Rockwood residents are concerned another summer filled with heavy traffic from the Durango & Silverton Narrow Gauge Railroad will overburden infrastructure and disrupt life in the quiet subdivision about 14 miles north of Durango.
Residents of Rockwood Estates and Rockwood Village will hold a neighborhood-organized meeting at 10 a.m. Friday in the meeting room of the Valley Clubhouse at the Glacier Club to draw attention to the problems.
They have invited representatives from the Durango & Silverton Narrow Gauge Railroad, La Plata County commissioners, and staff members and representatives from the Colorado Department of Transportation.

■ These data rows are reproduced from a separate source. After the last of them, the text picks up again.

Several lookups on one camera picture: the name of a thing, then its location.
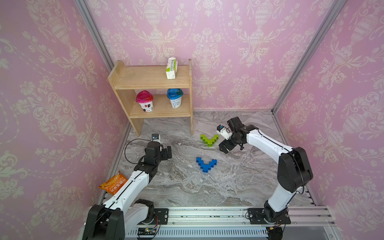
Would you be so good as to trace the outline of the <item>green small lego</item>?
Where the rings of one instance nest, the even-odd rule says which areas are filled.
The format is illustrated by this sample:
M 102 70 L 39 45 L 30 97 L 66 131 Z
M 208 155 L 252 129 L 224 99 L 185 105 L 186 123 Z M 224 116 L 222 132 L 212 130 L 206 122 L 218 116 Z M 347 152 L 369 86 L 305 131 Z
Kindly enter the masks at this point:
M 219 135 L 214 135 L 214 136 L 212 137 L 212 140 L 213 140 L 214 142 L 216 142 L 218 139 L 219 139 Z

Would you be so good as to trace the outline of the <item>green long lego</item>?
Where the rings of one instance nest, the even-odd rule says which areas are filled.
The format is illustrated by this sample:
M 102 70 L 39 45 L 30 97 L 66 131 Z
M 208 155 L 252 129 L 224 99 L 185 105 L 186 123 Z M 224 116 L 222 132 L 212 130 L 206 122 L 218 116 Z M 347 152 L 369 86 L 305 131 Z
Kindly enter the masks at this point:
M 216 140 L 207 140 L 207 146 L 212 147 L 215 144 Z

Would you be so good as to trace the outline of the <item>green lego pair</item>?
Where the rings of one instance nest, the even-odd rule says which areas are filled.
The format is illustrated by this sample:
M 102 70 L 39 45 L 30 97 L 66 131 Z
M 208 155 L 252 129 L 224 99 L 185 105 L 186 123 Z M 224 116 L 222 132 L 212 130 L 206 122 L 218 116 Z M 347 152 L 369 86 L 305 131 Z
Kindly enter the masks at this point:
M 203 141 L 204 144 L 207 145 L 208 138 L 205 135 L 201 135 L 201 140 Z

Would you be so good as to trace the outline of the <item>blue large lego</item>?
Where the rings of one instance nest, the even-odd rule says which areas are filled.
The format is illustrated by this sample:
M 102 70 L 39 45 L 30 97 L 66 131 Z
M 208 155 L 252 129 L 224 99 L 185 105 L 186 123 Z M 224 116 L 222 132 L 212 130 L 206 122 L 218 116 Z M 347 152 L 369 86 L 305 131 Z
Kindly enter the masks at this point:
M 208 173 L 212 169 L 212 166 L 208 164 L 201 164 L 200 168 L 203 171 L 203 173 Z

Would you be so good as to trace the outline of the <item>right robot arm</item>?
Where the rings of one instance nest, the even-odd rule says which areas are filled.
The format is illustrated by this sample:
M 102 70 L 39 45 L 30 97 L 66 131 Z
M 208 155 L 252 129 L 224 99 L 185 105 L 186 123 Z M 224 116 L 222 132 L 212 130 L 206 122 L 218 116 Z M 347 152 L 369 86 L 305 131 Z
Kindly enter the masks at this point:
M 245 144 L 258 148 L 278 164 L 278 185 L 265 202 L 263 217 L 266 222 L 281 223 L 288 213 L 288 204 L 295 194 L 303 194 L 305 186 L 313 179 L 313 171 L 306 151 L 290 147 L 263 133 L 254 125 L 244 125 L 239 117 L 227 121 L 228 127 L 217 126 L 217 133 L 225 139 L 219 144 L 221 152 L 228 154 L 236 146 Z

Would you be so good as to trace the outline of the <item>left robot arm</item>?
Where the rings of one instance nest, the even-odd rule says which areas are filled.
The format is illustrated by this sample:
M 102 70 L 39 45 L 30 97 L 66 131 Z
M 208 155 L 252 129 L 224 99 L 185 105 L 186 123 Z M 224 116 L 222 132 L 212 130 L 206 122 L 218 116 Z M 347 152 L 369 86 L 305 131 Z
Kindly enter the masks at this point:
M 172 147 L 150 141 L 127 182 L 103 205 L 94 205 L 89 210 L 82 239 L 124 240 L 137 224 L 150 223 L 154 203 L 136 198 L 157 174 L 161 161 L 172 156 Z

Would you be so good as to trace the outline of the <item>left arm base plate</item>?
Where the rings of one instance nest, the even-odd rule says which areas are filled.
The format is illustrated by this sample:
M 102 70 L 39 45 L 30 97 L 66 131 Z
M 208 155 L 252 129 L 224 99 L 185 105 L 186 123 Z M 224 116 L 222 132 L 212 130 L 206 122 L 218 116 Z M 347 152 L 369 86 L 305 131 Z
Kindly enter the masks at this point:
M 154 209 L 151 217 L 148 217 L 139 225 L 167 225 L 169 219 L 169 209 Z

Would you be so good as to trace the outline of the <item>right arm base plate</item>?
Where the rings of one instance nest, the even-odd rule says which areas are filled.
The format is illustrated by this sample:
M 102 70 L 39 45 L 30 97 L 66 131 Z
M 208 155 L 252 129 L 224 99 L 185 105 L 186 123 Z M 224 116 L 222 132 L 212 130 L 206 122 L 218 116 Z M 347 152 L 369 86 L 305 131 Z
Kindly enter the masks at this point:
M 245 218 L 251 225 L 289 225 L 291 220 L 288 209 L 281 212 L 274 212 L 269 208 L 250 208 L 245 213 Z

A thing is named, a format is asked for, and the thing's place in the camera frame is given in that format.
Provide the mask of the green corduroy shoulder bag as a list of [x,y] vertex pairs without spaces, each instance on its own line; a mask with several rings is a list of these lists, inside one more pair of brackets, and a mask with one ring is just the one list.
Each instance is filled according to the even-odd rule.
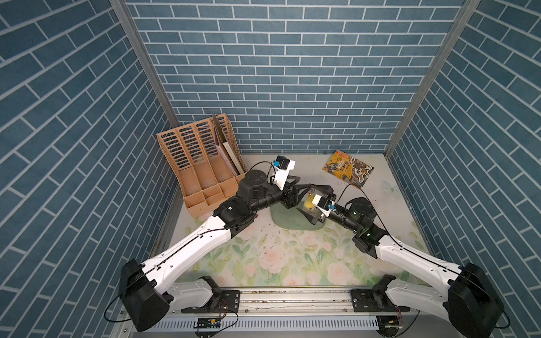
[[324,223],[311,224],[296,207],[287,209],[282,204],[275,204],[270,211],[273,222],[286,230],[316,231],[328,224],[328,219]]

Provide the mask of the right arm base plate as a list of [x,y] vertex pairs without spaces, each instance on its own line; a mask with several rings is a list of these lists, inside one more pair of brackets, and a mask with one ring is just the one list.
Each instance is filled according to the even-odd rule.
[[387,286],[396,277],[384,275],[372,288],[360,288],[351,290],[353,310],[356,313],[382,313],[399,311],[409,312],[408,306],[397,306],[387,296]]

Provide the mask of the yellow chick plush charm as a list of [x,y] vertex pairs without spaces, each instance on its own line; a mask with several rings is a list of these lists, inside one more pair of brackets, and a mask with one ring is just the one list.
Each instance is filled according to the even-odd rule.
[[304,209],[309,210],[309,211],[313,211],[313,210],[316,209],[316,207],[314,205],[314,197],[315,197],[315,194],[309,194],[308,195],[308,197],[306,198],[306,200],[303,203]]

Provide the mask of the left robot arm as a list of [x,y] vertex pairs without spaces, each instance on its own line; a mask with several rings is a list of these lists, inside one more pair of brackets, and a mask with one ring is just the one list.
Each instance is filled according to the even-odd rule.
[[256,218],[258,211],[281,203],[297,206],[310,190],[324,197],[336,196],[329,185],[299,184],[299,178],[277,171],[280,180],[268,181],[266,173],[251,170],[238,184],[236,195],[225,200],[212,216],[170,249],[138,263],[130,260],[121,269],[119,299],[139,332],[157,324],[171,304],[186,302],[186,307],[203,307],[218,293],[218,285],[201,277],[187,286],[188,294],[172,289],[174,282],[191,266],[218,246],[240,234]]

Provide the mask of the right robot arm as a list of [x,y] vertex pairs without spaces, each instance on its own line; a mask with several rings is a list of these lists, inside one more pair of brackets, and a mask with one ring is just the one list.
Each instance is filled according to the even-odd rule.
[[320,212],[306,216],[311,223],[326,219],[337,223],[353,232],[352,241],[360,252],[424,281],[414,285],[386,275],[374,287],[385,303],[435,315],[465,337],[489,337],[497,329],[504,305],[482,268],[443,261],[395,239],[374,223],[376,210],[366,197],[340,206],[332,187],[310,184],[308,189],[315,190],[313,204]]

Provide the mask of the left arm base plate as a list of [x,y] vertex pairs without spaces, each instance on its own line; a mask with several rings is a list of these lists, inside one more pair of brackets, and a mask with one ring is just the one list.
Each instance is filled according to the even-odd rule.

“It’s just not appropriate that trains depart from here,” said Mary Muller-Ball, president of the Rockwood Village Homeowners Association board of directors. “The Rockwood Station doesn’t have the infrastructure to accommodate the number of people that are now using it. It’s about the road. It’s about luring tourists out here. It’s about safety. It’s about fire.”
John McAward, president of the Rockwood Estates Homeowners Association board of directors, said trash from crowds last season was more than a nuisance – with smokers dropping cigarette butts onto dry pine needles, it was a fire hazard.
“Several years ago, one of our neighbors tried to do a wedding venue down here, and she was asking for 30 to 40 people on a weekend to come down. It was denied by the county because the county road (County Road 200) already exceeded the capacity to have that much traffic,” he said.
He wonders why the same standards are not applied to D&SNG’s trains.
“If a neighbor was declined for 30 cars several years ago, we’re asking the commission how in the world is the train able to run three trains with 200 people each without a county permit, no land-use change, nothing,” he said. “All of a sudden this is done under the guise of COVID.”
McAward said food trucks and passengers holding picnics before boarding trains attracted bears to the area last year, a problem he expects will return.
Last year, McAward said residents were told by county commissioners that use of the Rockwood Station to board passengers would be confined to one season, “but now they are doubling down.”
Jeff Johnson, D&SNG general manager, said he will attend the meeting.
“We have every intention of sitting down and listening to any issues people are concerned about,” he said.
The executives from the train were in contact with residents last year to try to address concerns raised by residents, and he said every effort will be taken this year, as well, to ameliorate problems.
“We’re trying to do everything we can to be a good neighbor and to be a part of the conversation,” he said.
Johnson said he did not want to comment on particular issues, but he wanted to wait for the meeting to see what issues emerged “so we can work on them together when we talk to everybody.”
County Commissioner Marsha Porter-Norton said County Manager Chuck Stevens will represent the county at the meeting. She added concerns of residents need to be addressed.
“The concerns are legitimate, and the county is going to go to the meeting on Friday to assess the situation and then determine any options, if any, from there,” she said. “I certainly think that we’re hearing from neighbors on this, I’m reading the letters to the editor. So we’re fully aware of the situation.”
Stevens and county officials will begin to search for solutions to problems identified at Friday’s meeting, she said.
Porter-Norton said she visited the area this past weekend, and right now, the county is in the mode of gathering information and listening to stakeholders involved.
“I’m not prepared right now to say what course of action the county would take, but we are paying attention closely to the situation,” she said.
Johnson said D&SNG will continue to use the Rockwood Station, but it wants to minimize problems neighbors have identified.
“We will be continuing to do operations out of Rockwood, although that will change a little bit as we progress back to our Silverton schedule,” he said. “But we do have every intention of continuing to operate out of Rockwood. But obviously, we want to work with the community to make sure that its impact is as appropriate as it can be.”